■ **Exercise directions**
Reproduce each line of the data exactly as it is.

■ **Information provided**
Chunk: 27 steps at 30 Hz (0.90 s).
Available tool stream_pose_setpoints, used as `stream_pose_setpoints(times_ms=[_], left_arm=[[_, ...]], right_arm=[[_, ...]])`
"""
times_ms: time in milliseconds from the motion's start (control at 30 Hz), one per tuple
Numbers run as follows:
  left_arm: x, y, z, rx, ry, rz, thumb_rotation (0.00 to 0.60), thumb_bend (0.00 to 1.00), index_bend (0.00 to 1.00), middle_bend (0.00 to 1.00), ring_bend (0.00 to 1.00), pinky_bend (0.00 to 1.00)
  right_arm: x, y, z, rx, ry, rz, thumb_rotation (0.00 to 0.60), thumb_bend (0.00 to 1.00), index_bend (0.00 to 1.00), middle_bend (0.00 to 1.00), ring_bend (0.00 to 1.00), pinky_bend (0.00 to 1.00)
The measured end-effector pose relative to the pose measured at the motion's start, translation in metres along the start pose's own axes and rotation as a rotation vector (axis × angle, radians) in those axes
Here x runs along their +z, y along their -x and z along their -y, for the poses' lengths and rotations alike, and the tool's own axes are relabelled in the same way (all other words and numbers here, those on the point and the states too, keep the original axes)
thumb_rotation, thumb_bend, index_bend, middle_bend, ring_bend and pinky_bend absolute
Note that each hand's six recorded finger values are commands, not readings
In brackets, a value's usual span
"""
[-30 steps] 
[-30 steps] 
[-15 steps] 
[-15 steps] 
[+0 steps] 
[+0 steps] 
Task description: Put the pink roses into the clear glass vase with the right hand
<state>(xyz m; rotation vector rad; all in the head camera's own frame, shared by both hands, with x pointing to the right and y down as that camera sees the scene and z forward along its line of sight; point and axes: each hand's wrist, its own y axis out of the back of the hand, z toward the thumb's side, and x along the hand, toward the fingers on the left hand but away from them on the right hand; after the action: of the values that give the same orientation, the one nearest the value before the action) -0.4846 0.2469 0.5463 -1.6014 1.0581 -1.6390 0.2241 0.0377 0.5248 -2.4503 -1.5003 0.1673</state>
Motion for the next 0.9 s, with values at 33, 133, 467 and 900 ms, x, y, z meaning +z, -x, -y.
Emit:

■ **Result of this task**
Chunk: 27 steps at 30 Hz (0.90 s).
Available tool stream_pose_setpoints, used as `stream_pose_setpoints(times_ms=[_], left_arm=[[_, ...]], right_arm=[[_, ...]])`
"""
times_ms: time in milliseconds from the motion's start (control at 30 Hz), one per tuple
Numbers run as follows:
  left_arm: x, y, z, rx, ry, rz, thumb_rotation (0.00 to 0.60), thumb_bend (0.00 to 1.00), index_bend (0.00 to 1.00), middle_bend (0.00 to 1.00), ring_bend (0.00 to 1.00), pinky_bend (0.00 to 1.00)
  right_arm: x, y, z, rx, ry, rz, thumb_rotation (0.00 to 0.60), thumb_bend (0.00 to 1.00), index_bend (0.00 to 1.00), middle_bend (0.00 to 1.00), ring_bend (0.00 to 1.00), pinky_bend (0.00 to 1.00)
The measured end-effector pose relative to the pose measured at the motion's start, translation in metres along the start pose's own axes and rotation as a rotation vector (axis × angle, radians) in those axes
Here x runs along their +z, y along their -x and z along their -y, for the poses' lengths and rotations alike, and the tool's own axes are relabelled in the same way (all other words and numbers here, those on the point and the states too, keep the original axes)
thumb_rotation, thumb_bend, index_bend, middle_bend, ring_bend and pinky_bend absolute
Note that each hand's six recorded finger values are commands, not readings
In brackets, a value's usual span
"""
[-30 steps] 
[-30 steps] 
[-15 steps] 
[-15 steps] 
[+0 steps] 
[+0 steps] 
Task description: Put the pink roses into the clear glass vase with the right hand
<state>(xyz m; rotation vector rad; all in the head camera's own frame, shared by both hands, with x pointing to the right and y down as that camera sees the scene and z forward along its line of sight; point and axes: each hand's wrist, its own y axis out of the back of the hand, z toward the thumb's side, and x along the hand, toward the fingers on the left hand but away from them on the right hand; after the action: of the values that give the same orientation, the one nearest the value before the action) -0.4846 0.2469 0.5463 -1.6014 1.0581 -1.6390 0.2241 0.0377 0.5248 -2.4503 -1.5003 0.1673</state>
Motion for the next 0.9 s, with values at 33, 133, 467 and 900 ms, x, y, z meaning +z, -x, -y.
Emit:

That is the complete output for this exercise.